No hay prueba de que por ello se ame más o se quiera menos, pero esas relaciones internéticas tienen muchos de los problemas de las relaciones tradicionales.
Algunos de esos asuntos complicados son la mentira, el abuso de confianza y el robo, y en esta época cercana al Día de San Valentín, aunque parezca increíble, se da un auge de esos engaños de parte de amantes, reales o ficticios, que dejan a sus víctimas con el corazón roto y el bolsillo vacío.
De acuerdo a información de la televisora ABC, la compañía de transferencias de dinero Western Union ha alertado al público para que, si tiene una relación en línea, no envíe dinero a nadie que no conozca en persona. Aunque suene inverosímil, mucha gente se deja convencer en esas relaciones virtuales y le envía cuantiosas sumas a sus seductores internéticos, que luego desaparecieron sin dejar rastro. Al menos $55 millones se perdieron de ese modo en 2012, según el Departamento de Justicia.
Así, relata ABC, Western Union se unió al Better Business Bureau, un organismo que promueve y certifica las buenas prácticas en los negocios, para ofrecer consejos sobre cómo prevenir estafas románticas en internet.
Entre las señales de alerta que pueden delatar a un posible estafador figuran:
-La persona piden hablar o chatear en sistemas de email o mensajería que no son parte de los sitios de citas, para no dejar rastro de la conversación.
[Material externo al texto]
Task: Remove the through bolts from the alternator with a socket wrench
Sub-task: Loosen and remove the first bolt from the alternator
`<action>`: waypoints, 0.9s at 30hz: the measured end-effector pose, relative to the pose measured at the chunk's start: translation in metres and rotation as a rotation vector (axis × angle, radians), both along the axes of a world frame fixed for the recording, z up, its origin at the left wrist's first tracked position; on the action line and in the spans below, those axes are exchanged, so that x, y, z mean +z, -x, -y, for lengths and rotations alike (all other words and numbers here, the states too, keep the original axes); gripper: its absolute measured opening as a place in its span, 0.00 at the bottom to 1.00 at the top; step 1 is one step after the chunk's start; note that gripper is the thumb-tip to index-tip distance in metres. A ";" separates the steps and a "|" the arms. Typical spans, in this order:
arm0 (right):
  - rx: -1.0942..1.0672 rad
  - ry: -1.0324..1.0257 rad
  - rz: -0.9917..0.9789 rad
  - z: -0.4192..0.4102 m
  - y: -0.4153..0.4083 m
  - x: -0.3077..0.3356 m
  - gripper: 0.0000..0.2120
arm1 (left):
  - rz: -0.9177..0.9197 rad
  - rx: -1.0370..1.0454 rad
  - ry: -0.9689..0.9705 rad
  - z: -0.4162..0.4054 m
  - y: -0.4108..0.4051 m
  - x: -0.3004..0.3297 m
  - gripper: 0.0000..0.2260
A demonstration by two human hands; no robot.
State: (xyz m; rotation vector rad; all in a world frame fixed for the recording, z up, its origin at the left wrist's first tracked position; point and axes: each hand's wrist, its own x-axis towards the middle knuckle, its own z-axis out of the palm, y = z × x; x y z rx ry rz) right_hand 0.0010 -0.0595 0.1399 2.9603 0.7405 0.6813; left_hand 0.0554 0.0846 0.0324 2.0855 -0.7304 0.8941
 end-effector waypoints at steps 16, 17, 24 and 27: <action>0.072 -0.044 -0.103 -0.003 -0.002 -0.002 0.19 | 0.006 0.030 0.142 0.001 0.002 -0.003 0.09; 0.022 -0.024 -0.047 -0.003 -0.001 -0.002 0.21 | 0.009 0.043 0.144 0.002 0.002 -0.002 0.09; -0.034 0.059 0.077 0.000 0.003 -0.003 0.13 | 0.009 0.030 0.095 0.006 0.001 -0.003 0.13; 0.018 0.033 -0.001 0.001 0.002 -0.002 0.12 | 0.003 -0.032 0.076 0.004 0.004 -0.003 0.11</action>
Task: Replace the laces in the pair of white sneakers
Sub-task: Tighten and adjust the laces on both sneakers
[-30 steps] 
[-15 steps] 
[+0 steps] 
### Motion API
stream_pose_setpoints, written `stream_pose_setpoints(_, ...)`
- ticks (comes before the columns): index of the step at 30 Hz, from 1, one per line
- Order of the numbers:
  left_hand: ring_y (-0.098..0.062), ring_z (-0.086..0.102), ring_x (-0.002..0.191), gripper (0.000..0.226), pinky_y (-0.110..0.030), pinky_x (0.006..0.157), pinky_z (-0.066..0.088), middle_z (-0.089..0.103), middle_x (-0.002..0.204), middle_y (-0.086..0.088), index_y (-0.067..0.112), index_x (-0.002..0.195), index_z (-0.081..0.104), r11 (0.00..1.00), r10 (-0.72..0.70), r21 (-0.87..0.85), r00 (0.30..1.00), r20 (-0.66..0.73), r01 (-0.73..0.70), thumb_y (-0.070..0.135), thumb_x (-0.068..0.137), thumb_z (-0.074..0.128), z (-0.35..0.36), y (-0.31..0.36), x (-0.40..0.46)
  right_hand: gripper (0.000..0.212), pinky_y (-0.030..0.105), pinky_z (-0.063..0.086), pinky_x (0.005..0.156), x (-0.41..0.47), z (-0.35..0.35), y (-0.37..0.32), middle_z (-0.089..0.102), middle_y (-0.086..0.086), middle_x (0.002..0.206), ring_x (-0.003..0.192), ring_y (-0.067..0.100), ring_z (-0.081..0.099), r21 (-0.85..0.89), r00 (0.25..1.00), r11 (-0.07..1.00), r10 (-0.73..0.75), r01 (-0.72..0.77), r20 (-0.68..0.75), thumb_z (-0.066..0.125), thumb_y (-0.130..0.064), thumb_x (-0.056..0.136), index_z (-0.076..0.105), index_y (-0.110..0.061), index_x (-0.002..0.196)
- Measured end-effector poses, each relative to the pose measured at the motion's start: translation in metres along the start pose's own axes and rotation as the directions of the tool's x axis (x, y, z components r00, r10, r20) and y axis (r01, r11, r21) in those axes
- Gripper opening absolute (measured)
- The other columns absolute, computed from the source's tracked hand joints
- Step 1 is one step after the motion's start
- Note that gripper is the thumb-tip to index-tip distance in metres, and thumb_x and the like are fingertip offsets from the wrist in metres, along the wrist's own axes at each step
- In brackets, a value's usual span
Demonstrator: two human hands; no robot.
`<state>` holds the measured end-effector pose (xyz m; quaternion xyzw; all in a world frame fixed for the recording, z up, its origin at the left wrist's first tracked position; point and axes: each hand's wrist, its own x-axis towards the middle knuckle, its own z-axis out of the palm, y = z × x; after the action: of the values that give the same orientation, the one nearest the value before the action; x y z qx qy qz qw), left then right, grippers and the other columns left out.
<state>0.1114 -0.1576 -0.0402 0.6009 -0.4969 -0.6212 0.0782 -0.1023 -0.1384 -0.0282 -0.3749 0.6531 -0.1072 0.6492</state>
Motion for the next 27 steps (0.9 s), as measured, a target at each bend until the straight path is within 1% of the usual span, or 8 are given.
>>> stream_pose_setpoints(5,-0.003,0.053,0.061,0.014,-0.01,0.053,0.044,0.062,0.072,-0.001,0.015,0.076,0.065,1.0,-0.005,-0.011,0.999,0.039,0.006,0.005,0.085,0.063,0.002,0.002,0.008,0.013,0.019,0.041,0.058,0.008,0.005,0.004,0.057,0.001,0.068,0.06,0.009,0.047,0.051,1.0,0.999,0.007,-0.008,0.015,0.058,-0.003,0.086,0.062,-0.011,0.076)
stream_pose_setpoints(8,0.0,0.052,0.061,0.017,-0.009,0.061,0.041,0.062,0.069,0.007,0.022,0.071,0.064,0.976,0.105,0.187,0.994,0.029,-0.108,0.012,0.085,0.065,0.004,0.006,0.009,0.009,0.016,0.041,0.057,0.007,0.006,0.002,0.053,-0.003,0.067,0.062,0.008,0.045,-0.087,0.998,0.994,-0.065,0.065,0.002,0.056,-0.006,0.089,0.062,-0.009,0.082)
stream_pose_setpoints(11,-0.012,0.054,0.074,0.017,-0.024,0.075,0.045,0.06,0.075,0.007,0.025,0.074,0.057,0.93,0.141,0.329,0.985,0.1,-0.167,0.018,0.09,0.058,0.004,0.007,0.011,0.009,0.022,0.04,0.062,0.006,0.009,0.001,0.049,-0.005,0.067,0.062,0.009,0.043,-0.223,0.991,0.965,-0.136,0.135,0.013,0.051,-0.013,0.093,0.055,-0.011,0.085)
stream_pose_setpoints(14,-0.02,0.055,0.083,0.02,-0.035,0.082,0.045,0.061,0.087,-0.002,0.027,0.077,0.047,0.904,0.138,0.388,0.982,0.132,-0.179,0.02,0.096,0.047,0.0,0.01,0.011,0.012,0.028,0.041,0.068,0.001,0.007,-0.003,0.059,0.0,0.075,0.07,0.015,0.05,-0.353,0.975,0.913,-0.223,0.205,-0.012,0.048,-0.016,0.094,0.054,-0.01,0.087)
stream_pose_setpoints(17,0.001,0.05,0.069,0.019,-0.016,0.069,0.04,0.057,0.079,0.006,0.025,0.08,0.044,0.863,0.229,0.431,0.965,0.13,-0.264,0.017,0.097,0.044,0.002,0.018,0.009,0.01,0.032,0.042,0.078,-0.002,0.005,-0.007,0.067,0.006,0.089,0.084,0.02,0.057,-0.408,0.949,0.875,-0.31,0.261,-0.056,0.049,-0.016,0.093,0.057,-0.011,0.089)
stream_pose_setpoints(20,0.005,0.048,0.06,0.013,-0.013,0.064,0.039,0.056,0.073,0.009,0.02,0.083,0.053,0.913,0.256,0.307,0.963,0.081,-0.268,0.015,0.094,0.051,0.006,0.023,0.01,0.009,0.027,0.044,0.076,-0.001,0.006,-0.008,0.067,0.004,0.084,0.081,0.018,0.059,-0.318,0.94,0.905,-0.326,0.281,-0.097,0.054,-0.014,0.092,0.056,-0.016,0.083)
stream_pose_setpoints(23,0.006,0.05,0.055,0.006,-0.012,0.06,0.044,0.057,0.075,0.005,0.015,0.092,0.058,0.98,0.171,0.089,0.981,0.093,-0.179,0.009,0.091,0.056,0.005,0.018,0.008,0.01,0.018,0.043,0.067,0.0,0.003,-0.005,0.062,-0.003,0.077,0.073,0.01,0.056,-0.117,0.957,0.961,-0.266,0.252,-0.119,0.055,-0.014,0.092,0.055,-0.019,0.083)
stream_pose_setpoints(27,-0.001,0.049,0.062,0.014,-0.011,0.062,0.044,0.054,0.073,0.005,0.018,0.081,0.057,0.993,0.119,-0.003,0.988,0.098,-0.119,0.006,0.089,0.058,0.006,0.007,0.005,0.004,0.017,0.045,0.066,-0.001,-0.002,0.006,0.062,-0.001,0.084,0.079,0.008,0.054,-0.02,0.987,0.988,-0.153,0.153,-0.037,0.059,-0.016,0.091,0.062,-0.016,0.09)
-Afirma ser de este país pero estar de viaje o trabajando en el extranjero.
-Pide dinero o datos de tarjeta de crédito.
-Envía emails con links a sitios cuestionables.
Por otro lado, los defraudadores tienden a ser rápidos y declaran su amor a su víctima en pocas horas, pues lo que realmente quieren es conseguir dinero fácil. Las personas de mayor edad suelen ser de las más frecuentemente engañadas, pero no hay edad para este abuso.
Así, como dice el dicho, no le dé a ningún amigo o amante online ni todo el dinero ni todo el amor. De preferencia no le dé ni lo uno ni lo otro hasta conocerlo en persona de modo suficiente.